● **Requirement**: Locate all lines in the data below that hold "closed" and show them.

**** Information provided ****

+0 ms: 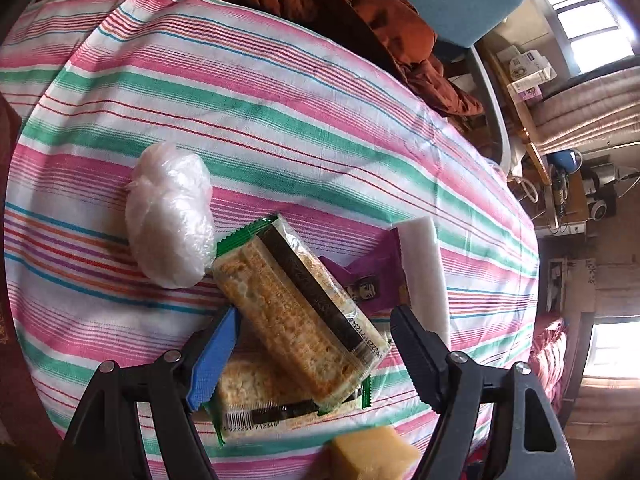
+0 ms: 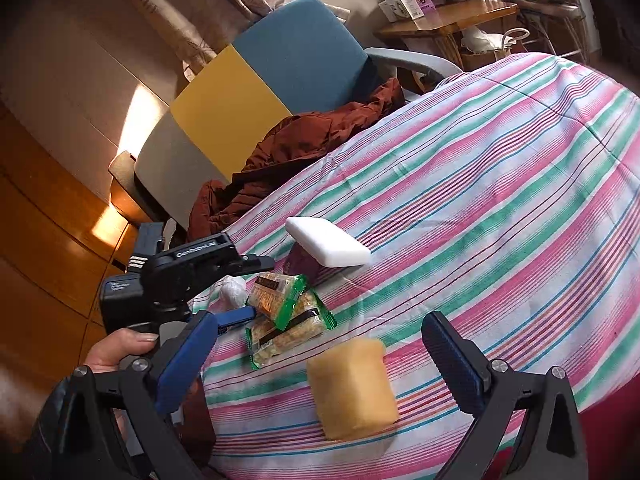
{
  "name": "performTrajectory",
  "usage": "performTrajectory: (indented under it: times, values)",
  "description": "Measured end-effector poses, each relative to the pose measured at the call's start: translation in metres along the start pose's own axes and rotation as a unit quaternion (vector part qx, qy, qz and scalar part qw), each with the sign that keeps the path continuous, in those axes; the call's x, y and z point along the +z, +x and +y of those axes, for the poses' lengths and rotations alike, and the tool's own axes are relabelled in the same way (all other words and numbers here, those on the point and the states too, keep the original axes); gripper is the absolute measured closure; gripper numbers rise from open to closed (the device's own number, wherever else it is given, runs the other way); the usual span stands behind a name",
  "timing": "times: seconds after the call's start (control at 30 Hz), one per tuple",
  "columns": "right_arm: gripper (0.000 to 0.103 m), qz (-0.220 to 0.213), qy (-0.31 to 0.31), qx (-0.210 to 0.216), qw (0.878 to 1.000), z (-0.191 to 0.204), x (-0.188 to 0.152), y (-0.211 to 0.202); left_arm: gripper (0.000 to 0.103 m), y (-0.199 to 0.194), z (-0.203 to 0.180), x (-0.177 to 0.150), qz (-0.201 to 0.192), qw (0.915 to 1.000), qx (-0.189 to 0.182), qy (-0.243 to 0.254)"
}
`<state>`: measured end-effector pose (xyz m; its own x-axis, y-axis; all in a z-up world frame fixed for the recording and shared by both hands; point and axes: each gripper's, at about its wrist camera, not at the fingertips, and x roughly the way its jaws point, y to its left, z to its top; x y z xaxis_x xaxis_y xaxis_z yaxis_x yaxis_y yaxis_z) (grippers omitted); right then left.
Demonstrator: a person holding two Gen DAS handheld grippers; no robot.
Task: Organize objects
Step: 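Move the left tool to the cracker packets while the right tool approaches the yellow sponge, then grasp two cracker packets with the left tool while the right tool grasps the yellow sponge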
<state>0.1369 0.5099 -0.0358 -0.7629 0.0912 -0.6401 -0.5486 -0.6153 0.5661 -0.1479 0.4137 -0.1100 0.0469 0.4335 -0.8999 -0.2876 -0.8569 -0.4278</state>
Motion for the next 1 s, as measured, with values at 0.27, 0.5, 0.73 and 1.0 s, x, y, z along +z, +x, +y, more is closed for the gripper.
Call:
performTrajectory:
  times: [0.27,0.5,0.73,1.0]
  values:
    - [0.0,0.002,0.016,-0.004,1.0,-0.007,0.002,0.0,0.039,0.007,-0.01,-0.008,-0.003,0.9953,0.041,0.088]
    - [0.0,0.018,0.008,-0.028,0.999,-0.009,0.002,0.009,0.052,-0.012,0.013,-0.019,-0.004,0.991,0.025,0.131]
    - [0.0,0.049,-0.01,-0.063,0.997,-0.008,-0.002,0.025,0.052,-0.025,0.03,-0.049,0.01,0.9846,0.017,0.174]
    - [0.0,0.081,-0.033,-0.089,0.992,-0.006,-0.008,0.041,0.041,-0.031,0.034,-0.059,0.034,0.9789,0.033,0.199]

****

● **Task answer**:
  "description": "Measured end-effector poses, each relative to the pose measured at the call's start: translation in metres along the start pose's own axes and rotation as a unit quaternion (vector part qx, qy, qz and scalar part qw), each with the sign that keeps the path continuous, in those axes; the call's x, y and z point along the +z, +x and +y of those axes, for the poses' lengths and rotations alike, and the tool's own axes are relabelled in the same way (all other words and numbers here, those on the point and the states too, keep the original axes); gripper is the absolute measured closure; gripper numbers rise from open to closed (the device's own number, wherever else it is given, runs the other way); the usual span stands behind a name",
Motion for the next 1 s, as measured, with values at 0.27, 0.5, 0.73 and 1.0 s, x, y, z along +z, +x, +y, more is closed for the gripper.

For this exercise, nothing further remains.